Idol Dreams Volume One focuses on a 31-year-old office worker named Chikage Deguchi. She feels she’s lost touch with her femininity and that she’s missed her chances at love and success.
Idol Dreams Volume One
Written by: Arina Tanemura
Publisher: Hakusensha
English Publisher: VIZ Media
Release Date: November 3, 2015
Volume One sees Chikage being bullied at work, yet looking forward to her class reunion. She hopes a guy named Haru will be there, because he had confessed feelings for her at graduation and she’s had lingering feelings for him all these years. Unfortunately, another classmate says something embarrassing about Chikage in front of Haru, and she runs off, embarrassed.
From here, things go from bad to worse. Chikage overhears her co-workers calling her a loser behind her back, and she discovers that Haru and the classmate that embarrassed her at the reunion have started dating. Chikage decides she wants to die and tries drowning herself in a nearby river, but she’s rescued by Tokita, another classmate.
When Chikage explains her problems to Tokita and wishes that she was 15 again, he says he can help her. Tokita works for a pharmaceutical company, and that the company had been working on a drug they had to stop research on. This drug has rejuvenation side effects, and Tokita believes it could actually make Chikage younger. He offers to let her take it, and explains that it only works for five or six hours. She agrees to be a research subject, and it turns out the drug makes her look like she’s 15 again.
Unfortunately, this leads the now 15-year-old Chikage to be mistaken for a model, and she ends up working alongside a male teen idol named Hibiki. As luck would have it, Hibiki has a strong physical resemblance to Haru back when he was 15. Chikage, who goes by the name of Akari when she’s 15 years old, starts a career in show business. The first volume culminates with her opening up for Hibiki’s band, Valentine.

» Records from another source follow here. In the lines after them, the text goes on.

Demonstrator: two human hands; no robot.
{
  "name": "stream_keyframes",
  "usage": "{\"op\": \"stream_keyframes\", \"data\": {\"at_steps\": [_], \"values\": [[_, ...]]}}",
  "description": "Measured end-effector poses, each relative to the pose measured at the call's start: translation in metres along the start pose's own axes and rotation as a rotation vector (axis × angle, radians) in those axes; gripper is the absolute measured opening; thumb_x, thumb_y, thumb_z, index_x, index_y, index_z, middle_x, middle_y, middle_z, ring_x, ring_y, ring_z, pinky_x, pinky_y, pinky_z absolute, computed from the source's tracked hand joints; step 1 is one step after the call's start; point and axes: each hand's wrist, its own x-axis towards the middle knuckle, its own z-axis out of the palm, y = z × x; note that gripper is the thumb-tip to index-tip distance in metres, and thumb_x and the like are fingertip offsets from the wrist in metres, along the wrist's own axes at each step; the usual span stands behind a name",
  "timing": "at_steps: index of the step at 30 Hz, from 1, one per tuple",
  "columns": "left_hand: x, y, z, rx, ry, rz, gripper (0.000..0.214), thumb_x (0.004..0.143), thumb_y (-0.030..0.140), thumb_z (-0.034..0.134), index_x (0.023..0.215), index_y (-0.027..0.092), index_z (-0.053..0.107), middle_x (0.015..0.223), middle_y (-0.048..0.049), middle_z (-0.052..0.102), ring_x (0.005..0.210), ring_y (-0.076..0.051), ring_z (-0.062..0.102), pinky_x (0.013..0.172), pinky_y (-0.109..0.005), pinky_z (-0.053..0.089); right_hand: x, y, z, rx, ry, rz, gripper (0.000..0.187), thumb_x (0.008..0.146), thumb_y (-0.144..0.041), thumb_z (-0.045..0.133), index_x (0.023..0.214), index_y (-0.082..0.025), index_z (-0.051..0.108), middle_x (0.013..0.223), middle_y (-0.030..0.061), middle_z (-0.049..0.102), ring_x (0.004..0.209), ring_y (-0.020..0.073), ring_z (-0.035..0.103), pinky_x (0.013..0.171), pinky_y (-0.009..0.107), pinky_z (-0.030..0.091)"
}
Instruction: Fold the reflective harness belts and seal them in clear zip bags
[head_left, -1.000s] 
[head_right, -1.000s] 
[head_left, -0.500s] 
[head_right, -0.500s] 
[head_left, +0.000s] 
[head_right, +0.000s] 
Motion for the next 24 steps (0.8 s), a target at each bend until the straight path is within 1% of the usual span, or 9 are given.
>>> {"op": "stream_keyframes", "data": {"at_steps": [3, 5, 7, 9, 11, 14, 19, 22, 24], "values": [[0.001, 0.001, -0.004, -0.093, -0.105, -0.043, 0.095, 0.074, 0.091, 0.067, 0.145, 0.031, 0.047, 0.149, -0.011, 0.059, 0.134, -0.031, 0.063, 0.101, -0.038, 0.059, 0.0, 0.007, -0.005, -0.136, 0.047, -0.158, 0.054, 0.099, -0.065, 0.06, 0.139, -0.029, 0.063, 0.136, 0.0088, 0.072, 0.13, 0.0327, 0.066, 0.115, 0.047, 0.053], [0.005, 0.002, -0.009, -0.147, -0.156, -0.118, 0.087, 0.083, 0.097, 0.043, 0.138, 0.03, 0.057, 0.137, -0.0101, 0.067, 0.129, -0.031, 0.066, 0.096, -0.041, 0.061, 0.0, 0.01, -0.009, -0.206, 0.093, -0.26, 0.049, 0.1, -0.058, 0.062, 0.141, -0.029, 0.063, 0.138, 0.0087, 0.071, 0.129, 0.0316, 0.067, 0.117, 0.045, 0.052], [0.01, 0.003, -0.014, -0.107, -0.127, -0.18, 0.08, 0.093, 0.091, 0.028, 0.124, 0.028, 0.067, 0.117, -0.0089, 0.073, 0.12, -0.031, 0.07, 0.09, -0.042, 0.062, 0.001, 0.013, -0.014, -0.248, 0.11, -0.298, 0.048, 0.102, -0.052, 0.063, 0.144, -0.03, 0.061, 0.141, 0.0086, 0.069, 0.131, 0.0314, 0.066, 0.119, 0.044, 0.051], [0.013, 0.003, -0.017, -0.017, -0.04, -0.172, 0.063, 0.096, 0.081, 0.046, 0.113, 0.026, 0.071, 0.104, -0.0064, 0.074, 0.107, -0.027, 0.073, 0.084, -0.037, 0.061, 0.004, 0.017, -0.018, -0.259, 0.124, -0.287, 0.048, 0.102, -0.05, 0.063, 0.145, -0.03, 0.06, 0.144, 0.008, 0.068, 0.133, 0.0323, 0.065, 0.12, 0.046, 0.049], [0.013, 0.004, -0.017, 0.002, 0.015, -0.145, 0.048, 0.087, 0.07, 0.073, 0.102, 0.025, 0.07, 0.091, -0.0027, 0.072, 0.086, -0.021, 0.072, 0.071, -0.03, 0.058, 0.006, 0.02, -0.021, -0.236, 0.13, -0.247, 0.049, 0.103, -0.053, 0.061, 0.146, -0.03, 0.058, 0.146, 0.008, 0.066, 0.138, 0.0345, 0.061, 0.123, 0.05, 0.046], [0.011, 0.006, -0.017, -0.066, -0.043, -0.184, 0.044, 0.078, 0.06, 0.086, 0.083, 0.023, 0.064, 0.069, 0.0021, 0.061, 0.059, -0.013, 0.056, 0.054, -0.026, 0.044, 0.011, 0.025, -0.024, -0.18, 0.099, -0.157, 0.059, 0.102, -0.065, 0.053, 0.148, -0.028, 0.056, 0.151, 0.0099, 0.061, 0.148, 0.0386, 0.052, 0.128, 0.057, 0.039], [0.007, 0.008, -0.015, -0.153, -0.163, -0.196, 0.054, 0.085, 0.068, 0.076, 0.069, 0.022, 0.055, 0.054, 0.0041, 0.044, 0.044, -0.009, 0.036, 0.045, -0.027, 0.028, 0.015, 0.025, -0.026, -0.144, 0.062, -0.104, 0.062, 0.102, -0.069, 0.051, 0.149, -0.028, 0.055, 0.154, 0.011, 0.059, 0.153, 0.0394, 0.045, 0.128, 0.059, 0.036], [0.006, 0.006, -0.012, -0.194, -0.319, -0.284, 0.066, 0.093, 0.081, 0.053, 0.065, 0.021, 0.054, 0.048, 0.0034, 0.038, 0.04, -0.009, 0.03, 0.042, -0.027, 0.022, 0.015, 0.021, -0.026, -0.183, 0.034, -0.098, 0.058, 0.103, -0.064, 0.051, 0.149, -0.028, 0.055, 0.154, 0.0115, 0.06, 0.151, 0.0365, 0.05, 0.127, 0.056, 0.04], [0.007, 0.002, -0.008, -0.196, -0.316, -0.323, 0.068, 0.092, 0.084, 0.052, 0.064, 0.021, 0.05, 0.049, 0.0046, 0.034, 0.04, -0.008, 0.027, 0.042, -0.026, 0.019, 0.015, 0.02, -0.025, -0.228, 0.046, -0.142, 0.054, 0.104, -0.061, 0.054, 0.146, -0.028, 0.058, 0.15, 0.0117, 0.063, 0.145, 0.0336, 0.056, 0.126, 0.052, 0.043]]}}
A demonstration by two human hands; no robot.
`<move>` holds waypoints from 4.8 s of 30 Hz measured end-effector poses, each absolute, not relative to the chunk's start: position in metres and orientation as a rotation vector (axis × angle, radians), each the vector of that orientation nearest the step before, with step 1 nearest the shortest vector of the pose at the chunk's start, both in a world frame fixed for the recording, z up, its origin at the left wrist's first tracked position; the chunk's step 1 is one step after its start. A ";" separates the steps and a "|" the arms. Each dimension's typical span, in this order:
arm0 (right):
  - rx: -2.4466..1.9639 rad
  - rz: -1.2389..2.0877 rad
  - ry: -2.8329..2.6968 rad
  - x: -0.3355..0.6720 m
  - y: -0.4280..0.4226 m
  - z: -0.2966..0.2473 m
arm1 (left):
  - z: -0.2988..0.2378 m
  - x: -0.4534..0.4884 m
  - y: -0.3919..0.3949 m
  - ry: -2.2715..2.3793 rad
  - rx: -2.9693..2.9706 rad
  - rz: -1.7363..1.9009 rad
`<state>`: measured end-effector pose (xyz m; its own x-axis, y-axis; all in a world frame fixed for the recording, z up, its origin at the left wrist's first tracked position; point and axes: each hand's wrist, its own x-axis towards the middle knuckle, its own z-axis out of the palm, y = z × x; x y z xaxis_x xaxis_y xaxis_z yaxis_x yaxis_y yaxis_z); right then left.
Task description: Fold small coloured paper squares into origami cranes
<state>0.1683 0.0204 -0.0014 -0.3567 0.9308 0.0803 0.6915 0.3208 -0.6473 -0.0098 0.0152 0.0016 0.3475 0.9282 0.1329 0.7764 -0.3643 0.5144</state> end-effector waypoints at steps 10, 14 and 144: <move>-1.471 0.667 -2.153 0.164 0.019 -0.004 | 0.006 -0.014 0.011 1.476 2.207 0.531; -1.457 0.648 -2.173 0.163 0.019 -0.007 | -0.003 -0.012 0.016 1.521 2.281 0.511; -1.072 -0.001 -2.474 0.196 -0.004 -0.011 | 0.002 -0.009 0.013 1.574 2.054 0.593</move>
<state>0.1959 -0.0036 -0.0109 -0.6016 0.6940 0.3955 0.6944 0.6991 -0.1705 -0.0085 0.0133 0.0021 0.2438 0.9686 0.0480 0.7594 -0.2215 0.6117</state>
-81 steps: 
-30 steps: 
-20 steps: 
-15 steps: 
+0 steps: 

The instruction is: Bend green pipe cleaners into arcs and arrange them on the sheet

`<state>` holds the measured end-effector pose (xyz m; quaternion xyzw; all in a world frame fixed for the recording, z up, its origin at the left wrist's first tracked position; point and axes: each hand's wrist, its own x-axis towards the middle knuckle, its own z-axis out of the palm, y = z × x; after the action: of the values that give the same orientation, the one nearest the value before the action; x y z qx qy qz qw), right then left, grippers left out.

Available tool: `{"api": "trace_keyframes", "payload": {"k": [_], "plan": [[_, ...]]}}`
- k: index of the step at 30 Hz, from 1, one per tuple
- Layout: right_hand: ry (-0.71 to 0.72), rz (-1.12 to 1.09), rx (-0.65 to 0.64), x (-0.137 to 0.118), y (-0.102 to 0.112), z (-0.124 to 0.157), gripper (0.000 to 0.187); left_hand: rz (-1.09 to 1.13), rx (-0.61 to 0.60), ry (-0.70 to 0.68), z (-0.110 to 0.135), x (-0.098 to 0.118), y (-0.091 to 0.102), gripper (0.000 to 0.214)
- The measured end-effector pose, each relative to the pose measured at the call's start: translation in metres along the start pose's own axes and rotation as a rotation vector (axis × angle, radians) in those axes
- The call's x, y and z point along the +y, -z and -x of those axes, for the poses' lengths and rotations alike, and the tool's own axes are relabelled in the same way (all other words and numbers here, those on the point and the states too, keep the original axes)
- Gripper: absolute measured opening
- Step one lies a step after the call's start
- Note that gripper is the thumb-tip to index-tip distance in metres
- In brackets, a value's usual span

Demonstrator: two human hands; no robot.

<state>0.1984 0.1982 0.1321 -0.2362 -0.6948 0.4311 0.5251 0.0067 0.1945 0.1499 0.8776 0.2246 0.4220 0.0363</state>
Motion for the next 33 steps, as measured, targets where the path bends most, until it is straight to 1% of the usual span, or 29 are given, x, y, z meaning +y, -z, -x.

Since Idol Dreams is a shojo manga, there’s obviously going to be romance involved. Chikage has her feelings for Haru, and we learn that Tokita had a crush on Chikage back in school but never confessed to her. Even though Tokita has a girlfriend, it’s blatantly clear to the reader that Tokita still has feelings for Chikage. And it looks like Hibiki may be starting to become interested in Chikage when she’s the 15-year-old Akari. It appears that there could be quite a convoluted love triangle to come out of this story, and it’ll be interesting to see where Tanemura takes it.
In her author’s note, Tanemura describes Idol Dreams as a “magical girl manga for adults,” and I can see where this description would come from. While it’s not a true “magical girl” story, Chikage still goes through a transformation that changes who she is with medicine instead of with magic. After reading Idol Dreams Volume One, I think there’s a lot of potential for this story concept, and I’m looking forward to seeing what will happen with Chikage and how she will cope with the two very different lives that she’s now living.
When it comes to the art, Tanemura relies on tropes that are commonly associated with shojo manga, such as “bishonen” (beautiful boy) male characters, patterned screen tones, and cute teen female characters. But even though she relies on these tropes, Tanemura still finds a way to make them visually interesting and stand out a little more from the generic shojo manga titles that I’ve read. It also helps that the story captivates the reader enough that it’s easier to overlook the tropes that appear in the art.
I think that Idol Dreams Volume One will have a strong appeal to the stereotypical shojo manga reader, even with the female lead being 31 years old. But the fact that this series features an older female protagonist gives it the potential to appeal to slightly older female manga readers, since they will be able to relate to what Chikage goes through as an adult.